■ Task goal ■
Pick out all lines of the entries that include the word "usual" and copy them.

■ Exercise input ■
"""

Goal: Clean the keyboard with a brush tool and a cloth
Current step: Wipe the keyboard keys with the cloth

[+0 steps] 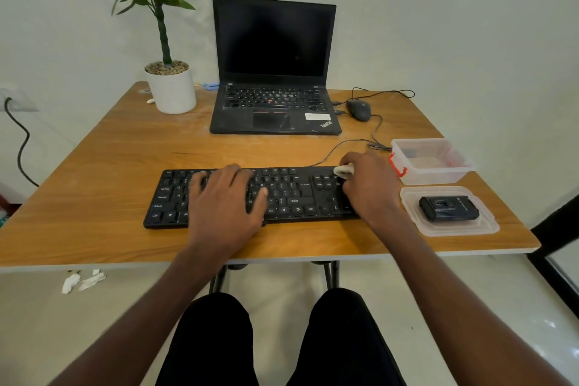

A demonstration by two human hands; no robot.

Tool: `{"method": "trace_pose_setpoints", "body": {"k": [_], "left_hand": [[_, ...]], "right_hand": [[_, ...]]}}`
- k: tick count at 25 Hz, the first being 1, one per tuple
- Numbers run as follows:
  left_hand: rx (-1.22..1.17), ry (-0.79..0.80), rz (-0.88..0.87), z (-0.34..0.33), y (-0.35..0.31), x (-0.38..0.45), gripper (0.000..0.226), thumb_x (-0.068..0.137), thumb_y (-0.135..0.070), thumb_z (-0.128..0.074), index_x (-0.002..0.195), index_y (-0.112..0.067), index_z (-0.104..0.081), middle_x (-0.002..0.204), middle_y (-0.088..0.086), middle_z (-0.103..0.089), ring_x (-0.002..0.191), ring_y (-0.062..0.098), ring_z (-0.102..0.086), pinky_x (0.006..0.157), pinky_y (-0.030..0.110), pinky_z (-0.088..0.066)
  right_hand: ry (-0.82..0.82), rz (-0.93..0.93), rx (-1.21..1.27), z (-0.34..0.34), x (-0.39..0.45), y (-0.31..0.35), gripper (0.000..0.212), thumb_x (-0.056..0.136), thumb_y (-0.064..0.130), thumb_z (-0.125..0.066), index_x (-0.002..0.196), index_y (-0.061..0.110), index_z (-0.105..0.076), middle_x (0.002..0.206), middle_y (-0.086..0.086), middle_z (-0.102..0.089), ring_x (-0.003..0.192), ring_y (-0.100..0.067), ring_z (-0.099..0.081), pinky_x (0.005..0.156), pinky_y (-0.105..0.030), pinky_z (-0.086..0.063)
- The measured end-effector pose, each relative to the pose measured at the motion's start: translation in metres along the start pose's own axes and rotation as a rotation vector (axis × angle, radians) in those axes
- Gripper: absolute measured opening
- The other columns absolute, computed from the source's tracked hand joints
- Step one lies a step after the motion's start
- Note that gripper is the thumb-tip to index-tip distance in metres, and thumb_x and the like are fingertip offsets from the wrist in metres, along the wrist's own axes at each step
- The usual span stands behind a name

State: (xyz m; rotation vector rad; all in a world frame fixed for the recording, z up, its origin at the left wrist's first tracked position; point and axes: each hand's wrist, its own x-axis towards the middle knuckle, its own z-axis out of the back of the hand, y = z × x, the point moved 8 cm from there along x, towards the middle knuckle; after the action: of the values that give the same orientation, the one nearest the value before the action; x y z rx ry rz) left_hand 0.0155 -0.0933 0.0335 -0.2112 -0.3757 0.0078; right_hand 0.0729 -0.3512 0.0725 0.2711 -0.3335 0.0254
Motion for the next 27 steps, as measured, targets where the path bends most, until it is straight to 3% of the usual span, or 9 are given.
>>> {"method": "trace_pose_setpoints", "body": {"k": [6, 9, 12, 14, 18, 21, 23, 25, 27], "left_hand": [[-0.028, 0.044, -0.071, -0.024, -0.044, -0.001, 0.064, 0.102, -0.064, -0.035, 0.15, -0.026, -0.052, 0.155, -0.003, -0.051, 0.145, 0.018, -0.044, 0.124, 0.055, -0.024], [-0.028, 0.055, -0.068, -0.026, -0.038, -0.001, 0.067, 0.1, -0.064, -0.032, 0.151, -0.025, -0.052, 0.155, -0.003, -0.051, 0.145, 0.019, -0.044, 0.124, 0.053, -0.025], [-0.026, 0.06, -0.08, -0.028, -0.039, -0.001, 0.07, 0.1, -0.065, -0.03, 0.152, -0.023, -0.052, 0.156, -0.001, -0.05, 0.145, 0.021, -0.044, 0.124, 0.051, -0.027], [-0.03, 0.056, -0.084, -0.028, -0.038, 0.0, 0.069, 0.1, -0.065, -0.031, 0.151, -0.023, -0.053, 0.154, 0.0, -0.051, 0.144, 0.022, -0.046, 0.122, 0.051, -0.028], [-0.029, 0.048, -0.085, -0.029, -0.038, 0.0, 0.067, 0.101, -0.064, -0.032, 0.147, -0.021, -0.055, 0.15, 0.001, -0.055, 0.14, 0.022, -0.049, 0.119, 0.05, -0.032], [-0.035, 0.05, -0.09, -0.028, -0.038, 0.0, 0.067, 0.101, -0.063, -0.033, 0.147, -0.021, -0.056, 0.149, 0.001, -0.055, 0.139, 0.022, -0.05, 0.119, 0.051, -0.033], [-0.035, 0.053, -0.085, -0.028, -0.038, 0.0, 0.067, 0.101, -0.064, -0.032, 0.148, -0.021, -0.055, 0.15, 0.001, -0.055, 0.139, 0.022, -0.05, 0.12, 0.051, -0.033], [-0.036, 0.054, -0.081, -0.028, -0.038, 0.0, 0.068, 0.1, -0.064, -0.032, 0.148, -0.021, -0.055, 0.15, 0.002, -0.055, 0.14, 0.023, -0.05, 0.12, 0.051, -0.033], [-0.044, 0.054, -0.081, -0.028, -0.037, 0.001, 0.068, 0.1, -0.064, -0.033, 0.147, -0.021, -0.055, 0.15, 0.002, -0.055, 0.139, 0.023, -0.05, 0.12, 0.051, -0.033]], "right_hand": [[0.108, 0.223, 0.111, -0.018, -0.002, 0.034, 0.042, 0.085, -0.002, -0.071, 0.116, 0.027, -0.077, 0.111, 0.002, -0.063, 0.101, -0.019, -0.057, 0.079, -0.027, -0.04], [0.026, 0.072, 0.091, -0.005, 0.008, 0.003, 0.034, 0.084, 0.0, -0.073, 0.107, 0.025, -0.08, 0.107, 0.0, -0.069, 0.095, -0.02, -0.06, 0.071, -0.029, -0.049], [-0.016, -0.042, -0.03, 0.0, 0.008, -0.009, 0.025, 0.087, 0.007, -0.075, 0.107, 0.021, -0.079, 0.11, -0.005, -0.07, 0.098, -0.026, -0.063, 0.074, -0.036, -0.053], [0.019, 0.083, 0.054, -0.01, 0.0, 0.018, 0.032, 0.086, 0.003, -0.071, 0.11, 0.023, -0.078, 0.111, -0.002, -0.068, 0.101, -0.024, -0.06, 0.076, -0.032, -0.045], [0.112, 0.269, 0.194, -0.022, -0.006, 0.045, 0.042, 0.085, -0.004, -0.067, 0.112, 0.026, -0.079, 0.111, 0.001, -0.068, 0.103, -0.019, -0.058, 0.084, -0.033, -0.049], [0.046, 0.083, 0.103, -0.006, 0.012, 0.009, 0.035, 0.085, -0.001, -0.071, 0.105, 0.027, -0.081, 0.106, 0.002, -0.072, 0.094, -0.016, -0.06, 0.072, -0.029, -0.045], [-0.032, -0.055, 0.059, 0.007, 0.024, -0.016, 0.029, 0.086, 0.002, -0.073, 0.1, 0.025, -0.083, 0.102, -0.003, -0.076, 0.09, -0.021, -0.066, 0.068, -0.031, -0.05], [-0.079, -0.088, 0.018, 0.011, 0.027, -0.02, 0.025, 0.086, 0.005, -0.076, 0.101, 0.023, -0.082, 0.106, -0.007, -0.075, 0.094, -0.026, -0.066, 0.073, -0.037, -0.056], [-0.006, -0.008, 0.002, 0.0, 0.024, -0.004, 0.026, 0.085, 0.005, -0.075, 0.104, 0.023, -0.081, 0.11, -0.004, -0.073, 0.098, -0.024, -0.065, 0.074, -0.034, -0.053]]}}
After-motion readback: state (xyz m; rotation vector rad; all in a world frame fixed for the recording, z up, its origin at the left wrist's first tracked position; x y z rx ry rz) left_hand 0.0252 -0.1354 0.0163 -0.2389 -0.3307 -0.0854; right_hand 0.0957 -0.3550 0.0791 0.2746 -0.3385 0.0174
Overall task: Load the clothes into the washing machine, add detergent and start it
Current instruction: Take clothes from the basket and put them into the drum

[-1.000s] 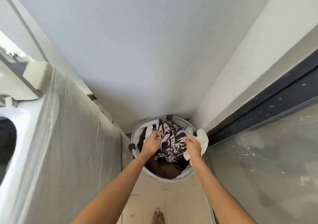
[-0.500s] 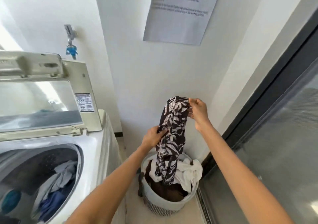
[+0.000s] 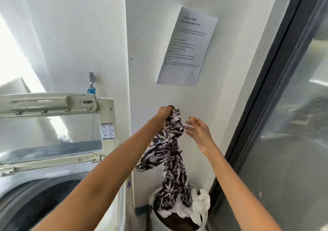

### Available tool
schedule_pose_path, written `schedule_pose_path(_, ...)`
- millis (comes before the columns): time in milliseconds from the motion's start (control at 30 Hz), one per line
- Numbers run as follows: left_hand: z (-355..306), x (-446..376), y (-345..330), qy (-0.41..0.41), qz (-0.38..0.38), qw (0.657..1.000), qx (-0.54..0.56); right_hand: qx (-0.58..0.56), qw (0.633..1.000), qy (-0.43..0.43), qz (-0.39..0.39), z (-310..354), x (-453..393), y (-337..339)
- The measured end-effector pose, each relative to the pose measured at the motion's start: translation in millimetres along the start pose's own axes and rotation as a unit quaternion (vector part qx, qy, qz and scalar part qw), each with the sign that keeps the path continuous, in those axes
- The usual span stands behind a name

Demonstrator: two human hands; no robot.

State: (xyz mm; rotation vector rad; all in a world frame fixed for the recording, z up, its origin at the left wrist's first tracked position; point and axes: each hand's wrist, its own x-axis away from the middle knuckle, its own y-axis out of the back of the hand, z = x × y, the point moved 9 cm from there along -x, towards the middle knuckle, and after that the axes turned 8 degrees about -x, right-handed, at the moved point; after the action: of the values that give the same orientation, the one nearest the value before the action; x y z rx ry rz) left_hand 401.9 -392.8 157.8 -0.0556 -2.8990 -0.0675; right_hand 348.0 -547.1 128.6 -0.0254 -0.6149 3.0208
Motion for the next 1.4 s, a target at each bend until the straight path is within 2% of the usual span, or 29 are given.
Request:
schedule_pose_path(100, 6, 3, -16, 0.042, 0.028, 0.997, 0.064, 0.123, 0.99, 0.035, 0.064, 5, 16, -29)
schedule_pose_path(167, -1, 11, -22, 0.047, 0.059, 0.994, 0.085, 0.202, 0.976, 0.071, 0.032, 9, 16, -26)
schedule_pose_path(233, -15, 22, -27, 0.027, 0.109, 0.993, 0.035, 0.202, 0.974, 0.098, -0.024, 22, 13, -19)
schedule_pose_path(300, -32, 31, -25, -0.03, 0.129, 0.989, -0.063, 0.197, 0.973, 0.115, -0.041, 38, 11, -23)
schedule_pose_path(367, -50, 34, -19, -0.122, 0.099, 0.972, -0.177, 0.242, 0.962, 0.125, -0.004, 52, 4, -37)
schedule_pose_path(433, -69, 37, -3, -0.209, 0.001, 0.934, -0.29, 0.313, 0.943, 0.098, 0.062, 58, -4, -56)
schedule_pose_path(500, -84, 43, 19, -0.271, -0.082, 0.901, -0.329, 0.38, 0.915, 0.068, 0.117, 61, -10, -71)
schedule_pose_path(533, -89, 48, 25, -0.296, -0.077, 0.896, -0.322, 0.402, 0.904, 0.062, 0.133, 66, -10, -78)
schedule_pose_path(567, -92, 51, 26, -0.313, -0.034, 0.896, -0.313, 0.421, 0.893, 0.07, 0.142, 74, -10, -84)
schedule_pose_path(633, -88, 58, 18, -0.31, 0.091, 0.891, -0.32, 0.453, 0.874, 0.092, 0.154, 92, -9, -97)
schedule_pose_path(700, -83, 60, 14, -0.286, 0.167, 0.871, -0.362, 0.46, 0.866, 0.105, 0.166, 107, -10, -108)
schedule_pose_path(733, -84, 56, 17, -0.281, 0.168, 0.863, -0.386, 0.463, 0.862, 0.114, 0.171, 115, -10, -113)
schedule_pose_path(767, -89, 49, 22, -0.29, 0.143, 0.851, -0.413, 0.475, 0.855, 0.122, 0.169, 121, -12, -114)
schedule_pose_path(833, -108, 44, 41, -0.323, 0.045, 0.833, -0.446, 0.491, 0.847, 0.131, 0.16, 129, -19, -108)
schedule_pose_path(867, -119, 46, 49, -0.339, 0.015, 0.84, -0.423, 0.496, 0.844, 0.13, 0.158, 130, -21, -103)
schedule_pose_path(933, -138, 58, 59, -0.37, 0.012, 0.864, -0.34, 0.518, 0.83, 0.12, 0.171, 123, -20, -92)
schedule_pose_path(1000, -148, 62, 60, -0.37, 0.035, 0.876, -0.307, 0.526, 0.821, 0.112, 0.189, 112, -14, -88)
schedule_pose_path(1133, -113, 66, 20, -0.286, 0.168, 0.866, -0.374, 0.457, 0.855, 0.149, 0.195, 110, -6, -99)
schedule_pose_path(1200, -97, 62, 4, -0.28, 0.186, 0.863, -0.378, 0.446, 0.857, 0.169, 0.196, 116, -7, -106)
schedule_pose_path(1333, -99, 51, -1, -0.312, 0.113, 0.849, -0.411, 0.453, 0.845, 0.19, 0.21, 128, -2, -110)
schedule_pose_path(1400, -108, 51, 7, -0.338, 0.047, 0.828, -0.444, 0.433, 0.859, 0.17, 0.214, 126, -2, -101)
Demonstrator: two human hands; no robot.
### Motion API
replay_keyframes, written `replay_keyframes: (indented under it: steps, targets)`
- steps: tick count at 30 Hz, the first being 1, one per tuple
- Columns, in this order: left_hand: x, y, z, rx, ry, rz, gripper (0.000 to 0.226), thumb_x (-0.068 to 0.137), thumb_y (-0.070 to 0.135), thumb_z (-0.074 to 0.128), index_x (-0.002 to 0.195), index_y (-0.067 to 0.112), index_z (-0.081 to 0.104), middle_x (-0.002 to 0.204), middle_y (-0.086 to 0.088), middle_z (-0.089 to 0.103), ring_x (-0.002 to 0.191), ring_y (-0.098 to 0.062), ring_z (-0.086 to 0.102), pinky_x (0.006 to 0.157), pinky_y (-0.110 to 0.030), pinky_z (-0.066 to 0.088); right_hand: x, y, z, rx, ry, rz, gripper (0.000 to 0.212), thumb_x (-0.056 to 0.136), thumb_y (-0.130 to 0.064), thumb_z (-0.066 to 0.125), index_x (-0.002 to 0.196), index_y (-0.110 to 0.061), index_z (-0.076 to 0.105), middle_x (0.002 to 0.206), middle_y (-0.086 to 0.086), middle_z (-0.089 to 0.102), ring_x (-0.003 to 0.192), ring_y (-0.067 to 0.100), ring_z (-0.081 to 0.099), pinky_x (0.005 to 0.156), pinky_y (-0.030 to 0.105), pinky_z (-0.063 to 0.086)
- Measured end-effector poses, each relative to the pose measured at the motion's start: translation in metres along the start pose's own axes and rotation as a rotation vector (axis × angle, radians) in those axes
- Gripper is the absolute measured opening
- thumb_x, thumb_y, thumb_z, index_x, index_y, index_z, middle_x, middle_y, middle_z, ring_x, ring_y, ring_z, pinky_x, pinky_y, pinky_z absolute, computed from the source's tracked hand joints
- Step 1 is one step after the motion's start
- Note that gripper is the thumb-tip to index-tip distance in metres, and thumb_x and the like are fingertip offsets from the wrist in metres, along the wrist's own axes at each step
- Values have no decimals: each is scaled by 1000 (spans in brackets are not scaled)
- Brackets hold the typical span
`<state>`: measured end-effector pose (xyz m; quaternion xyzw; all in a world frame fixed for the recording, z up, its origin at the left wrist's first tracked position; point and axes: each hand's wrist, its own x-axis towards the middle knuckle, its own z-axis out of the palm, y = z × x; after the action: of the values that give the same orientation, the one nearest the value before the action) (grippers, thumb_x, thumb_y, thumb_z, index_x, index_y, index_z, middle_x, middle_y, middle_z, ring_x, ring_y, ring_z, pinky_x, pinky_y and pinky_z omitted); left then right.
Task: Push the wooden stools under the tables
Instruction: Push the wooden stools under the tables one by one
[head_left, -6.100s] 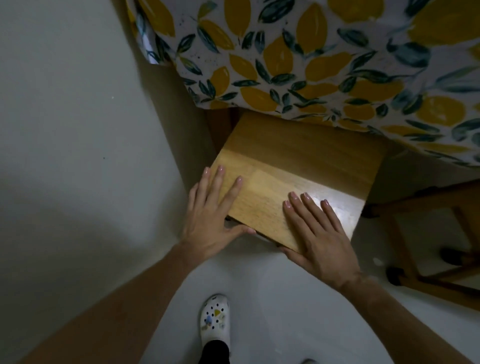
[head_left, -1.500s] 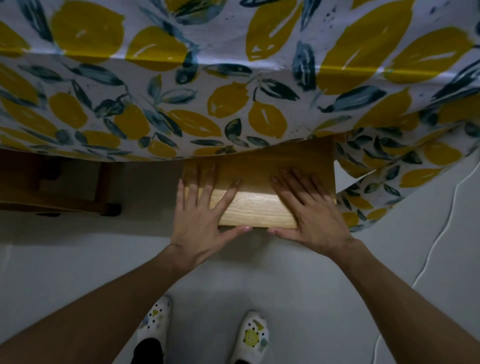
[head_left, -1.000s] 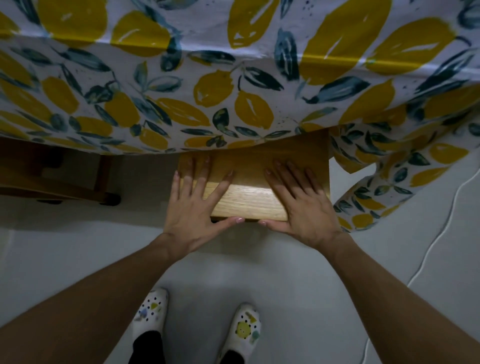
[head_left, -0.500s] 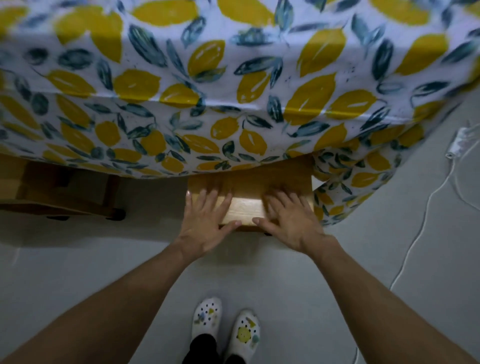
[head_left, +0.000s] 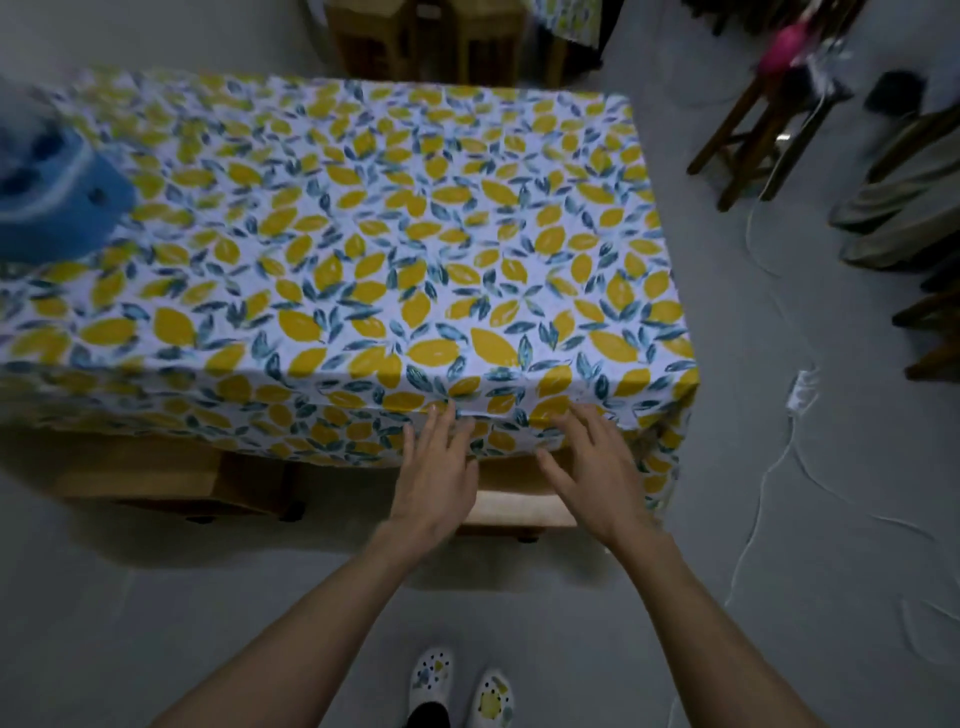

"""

■ Completed task ■
- The usual span stands behind a name
Motion for the next 27 steps, as measured, targets where the path bends most, until it is straight to 3% of the usual span, or 9 are given.
- The usual span stands behind a name
Motion for the next 1.4 s, a target at each bend until the straight path is within 2% of the usual span, or 29 are given.

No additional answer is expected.